§ **Exercise description**
Lines from the one containing "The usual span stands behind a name" through the last line of the material below: print these exactly, and only these.

⟨

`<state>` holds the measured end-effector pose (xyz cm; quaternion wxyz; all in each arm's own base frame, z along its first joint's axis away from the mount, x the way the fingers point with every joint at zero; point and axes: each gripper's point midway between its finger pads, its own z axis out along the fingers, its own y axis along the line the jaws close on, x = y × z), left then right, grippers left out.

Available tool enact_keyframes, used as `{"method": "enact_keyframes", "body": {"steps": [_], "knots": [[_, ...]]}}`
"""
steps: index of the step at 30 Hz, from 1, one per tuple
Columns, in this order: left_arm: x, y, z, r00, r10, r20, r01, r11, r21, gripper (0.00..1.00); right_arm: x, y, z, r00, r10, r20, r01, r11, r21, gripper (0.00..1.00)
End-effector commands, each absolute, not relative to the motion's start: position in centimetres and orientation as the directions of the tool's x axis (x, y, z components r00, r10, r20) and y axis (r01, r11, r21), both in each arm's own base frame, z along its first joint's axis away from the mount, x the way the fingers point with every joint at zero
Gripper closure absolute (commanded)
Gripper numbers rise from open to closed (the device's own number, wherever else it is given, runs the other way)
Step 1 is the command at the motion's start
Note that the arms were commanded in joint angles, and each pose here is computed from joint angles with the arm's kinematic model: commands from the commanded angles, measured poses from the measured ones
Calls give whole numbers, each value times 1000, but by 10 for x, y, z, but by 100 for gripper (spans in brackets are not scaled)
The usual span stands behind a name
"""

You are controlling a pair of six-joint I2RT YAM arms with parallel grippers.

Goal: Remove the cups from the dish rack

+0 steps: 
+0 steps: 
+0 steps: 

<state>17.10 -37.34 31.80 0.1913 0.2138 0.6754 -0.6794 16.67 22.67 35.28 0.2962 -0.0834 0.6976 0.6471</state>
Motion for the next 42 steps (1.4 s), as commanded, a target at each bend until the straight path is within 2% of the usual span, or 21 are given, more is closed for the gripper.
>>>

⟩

§ **Exercise output**
The usual span stands behind a name
"""

You are controlling a pair of six-joint I2RT YAM arms with parallel grippers.

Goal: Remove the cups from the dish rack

+0 steps: 
+0 steps: 
+0 steps: 

<state>17.10 -37.34 31.80 0.1913 0.2138 0.6754 -0.6794 16.67 22.67 35.28 0.2962 -0.0834 0.6976 0.6471</state>
Motion for the next 42 steps (1.4 s), as commanded, a target at each bend until the straight path is within 2% of the usual span, or 21 are given, more is closed for the gripper.
>>>

Work on this exercise has been finished.